Information shown
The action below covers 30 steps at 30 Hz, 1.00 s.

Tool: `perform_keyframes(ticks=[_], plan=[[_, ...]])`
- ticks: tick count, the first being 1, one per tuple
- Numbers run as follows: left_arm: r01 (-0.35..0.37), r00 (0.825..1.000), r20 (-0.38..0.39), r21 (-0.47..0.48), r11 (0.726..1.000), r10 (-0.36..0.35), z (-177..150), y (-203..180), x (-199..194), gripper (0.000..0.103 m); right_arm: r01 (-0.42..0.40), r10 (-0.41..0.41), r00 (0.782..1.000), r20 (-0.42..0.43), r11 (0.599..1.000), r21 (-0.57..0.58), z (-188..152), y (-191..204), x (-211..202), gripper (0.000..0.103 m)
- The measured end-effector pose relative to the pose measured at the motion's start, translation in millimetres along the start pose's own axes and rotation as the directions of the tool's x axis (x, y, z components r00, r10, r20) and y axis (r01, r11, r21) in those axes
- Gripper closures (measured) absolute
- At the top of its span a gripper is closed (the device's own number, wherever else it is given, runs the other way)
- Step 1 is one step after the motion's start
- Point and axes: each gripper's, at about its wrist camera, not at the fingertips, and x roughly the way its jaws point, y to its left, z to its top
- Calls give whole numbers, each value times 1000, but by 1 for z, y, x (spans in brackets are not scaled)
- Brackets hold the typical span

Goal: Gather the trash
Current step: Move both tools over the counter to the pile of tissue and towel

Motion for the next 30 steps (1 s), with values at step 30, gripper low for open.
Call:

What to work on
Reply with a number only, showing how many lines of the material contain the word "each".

Expected output
2